Perhaps I'd better just put my volume control in a bucket of liquid nitrogen...
 
EC8010 said:
Voltage noise = sqrt (4kTBR)

k = Boltzmann's constant (1.381 x 10-23)
T = absolute temperature of resistor
B = measurement bandwidth
R = resistance

A 100k pot at its mid-point is 25k output resistance (its highest), and produces 1.5uV of thermal noise.

Yes, a 10k pot will be 10dB quieter.
It's not 0.8 uV and not 1.5 uV, but 2.9 uV because T is in Kelvin. Room temperature is around 295 K. Not that the difference matters too much...
 
Hi,
I used 294K and it confirms that the 100k pot will give noise at about -111db below the 2Vac input signal when it is attenuated to -6db. The noise is effectively 91db below the average level coming off a CDPlayer when the attenuation is set to -6db.

Reducing the volume to an attenuation level of -40db and the noise becomes -71db below the average level off the CDPlayer, yes the volume drops by 34db but the noise only drops by 20db.
But there is something else helping out here.

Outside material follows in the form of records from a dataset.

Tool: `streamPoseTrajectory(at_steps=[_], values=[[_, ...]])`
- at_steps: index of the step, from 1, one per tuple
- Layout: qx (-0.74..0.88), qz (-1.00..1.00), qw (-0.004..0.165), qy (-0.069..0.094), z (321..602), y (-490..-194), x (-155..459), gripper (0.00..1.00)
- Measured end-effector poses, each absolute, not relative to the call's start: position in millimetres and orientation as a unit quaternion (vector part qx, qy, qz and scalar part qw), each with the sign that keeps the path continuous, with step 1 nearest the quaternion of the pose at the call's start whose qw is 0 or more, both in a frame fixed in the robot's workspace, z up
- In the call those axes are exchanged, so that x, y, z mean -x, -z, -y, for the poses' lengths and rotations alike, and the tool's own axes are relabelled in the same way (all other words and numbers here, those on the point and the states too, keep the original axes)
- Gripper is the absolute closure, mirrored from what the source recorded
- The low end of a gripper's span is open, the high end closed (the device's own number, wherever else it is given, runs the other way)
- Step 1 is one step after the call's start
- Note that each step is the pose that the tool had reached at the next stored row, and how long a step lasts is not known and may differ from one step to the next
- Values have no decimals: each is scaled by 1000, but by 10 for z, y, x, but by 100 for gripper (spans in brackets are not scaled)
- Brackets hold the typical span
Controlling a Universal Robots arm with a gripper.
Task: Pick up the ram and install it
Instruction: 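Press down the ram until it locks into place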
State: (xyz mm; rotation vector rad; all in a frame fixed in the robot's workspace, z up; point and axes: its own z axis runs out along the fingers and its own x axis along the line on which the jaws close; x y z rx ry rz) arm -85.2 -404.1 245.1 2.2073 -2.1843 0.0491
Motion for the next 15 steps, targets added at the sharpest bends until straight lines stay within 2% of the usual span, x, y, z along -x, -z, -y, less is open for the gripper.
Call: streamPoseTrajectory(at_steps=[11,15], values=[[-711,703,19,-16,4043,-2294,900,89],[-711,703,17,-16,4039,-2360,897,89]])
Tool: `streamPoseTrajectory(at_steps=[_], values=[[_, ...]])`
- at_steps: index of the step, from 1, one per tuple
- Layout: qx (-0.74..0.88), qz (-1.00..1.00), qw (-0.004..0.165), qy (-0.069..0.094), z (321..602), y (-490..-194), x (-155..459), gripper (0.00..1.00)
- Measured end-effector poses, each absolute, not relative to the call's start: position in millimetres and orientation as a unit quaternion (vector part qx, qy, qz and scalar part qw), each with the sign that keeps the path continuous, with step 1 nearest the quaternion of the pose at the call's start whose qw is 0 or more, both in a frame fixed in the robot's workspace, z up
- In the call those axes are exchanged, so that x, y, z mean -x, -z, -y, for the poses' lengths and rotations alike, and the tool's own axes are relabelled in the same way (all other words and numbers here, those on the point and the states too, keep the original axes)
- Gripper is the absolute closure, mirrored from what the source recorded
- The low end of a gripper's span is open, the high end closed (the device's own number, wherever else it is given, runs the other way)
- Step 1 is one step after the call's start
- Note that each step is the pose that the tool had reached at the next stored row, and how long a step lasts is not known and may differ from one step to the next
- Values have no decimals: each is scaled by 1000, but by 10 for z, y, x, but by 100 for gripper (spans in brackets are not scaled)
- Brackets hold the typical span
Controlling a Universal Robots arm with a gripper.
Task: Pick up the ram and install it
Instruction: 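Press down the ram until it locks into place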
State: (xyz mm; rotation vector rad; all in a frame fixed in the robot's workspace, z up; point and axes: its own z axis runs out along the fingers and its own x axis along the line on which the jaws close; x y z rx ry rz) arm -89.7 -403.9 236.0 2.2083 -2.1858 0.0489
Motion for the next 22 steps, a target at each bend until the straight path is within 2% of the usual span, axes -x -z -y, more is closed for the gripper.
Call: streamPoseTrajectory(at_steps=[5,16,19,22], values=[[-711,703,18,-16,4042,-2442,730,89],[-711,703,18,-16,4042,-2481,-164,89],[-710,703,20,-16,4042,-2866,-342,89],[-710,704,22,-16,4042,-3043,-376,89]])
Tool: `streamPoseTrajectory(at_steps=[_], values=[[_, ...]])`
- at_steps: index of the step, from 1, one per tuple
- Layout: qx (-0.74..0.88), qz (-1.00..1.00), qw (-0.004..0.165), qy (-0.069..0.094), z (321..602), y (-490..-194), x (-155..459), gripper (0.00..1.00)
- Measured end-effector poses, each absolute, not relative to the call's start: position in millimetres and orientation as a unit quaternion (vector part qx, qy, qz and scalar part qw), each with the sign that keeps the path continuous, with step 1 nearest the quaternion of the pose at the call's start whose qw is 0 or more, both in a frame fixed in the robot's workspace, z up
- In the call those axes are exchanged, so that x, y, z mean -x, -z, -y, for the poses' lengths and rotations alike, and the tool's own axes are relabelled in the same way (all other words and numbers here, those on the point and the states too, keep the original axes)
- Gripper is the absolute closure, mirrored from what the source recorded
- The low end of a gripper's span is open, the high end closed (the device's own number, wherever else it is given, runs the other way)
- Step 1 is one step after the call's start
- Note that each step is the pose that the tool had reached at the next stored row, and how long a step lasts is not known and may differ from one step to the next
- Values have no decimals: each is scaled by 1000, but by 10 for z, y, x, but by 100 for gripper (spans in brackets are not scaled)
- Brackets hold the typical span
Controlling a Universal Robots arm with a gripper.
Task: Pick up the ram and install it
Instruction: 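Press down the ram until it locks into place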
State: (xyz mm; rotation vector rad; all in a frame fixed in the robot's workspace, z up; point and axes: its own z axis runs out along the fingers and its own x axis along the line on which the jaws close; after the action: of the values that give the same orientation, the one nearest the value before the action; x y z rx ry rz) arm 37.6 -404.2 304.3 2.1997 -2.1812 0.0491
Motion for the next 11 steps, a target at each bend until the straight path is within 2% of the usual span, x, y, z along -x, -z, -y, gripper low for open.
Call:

Let's take a hypothetical amplifier/speaker combination that can reproduce 130db at the listening position, assume the amplifier has an excellent -120db noise to maximum output ratio. Set the pot to -6db and the pot noise is at about 13db, the amplifier noise is at about 10db and the 16bit CDP noise at about 28db. We can hear neither the amp noise nor the pot noise for the racket coming off the CDP.
Reduce the volume to -40db, the respective noise figures become:
pot noise -1db (below threshold of hearing), amplifier noise still 10db, CDP noise about -6db. Now it's the amplifier noise that is dominant.

It appears that 16bit could be improved noise wise by going to 18bit or 20bit (I am not considering resolution of low level signals here). Much more than 20bit is not going to help with noise because we will not be able to hear the improvement.
It appears that the pot value is also inconsequential in respect of noise for our current level of technology.

That still leaves the cable/input capacitance as the major determinant for choosing pot value.

I have some thoughts on resolution but I need to gather them into something comprehensible.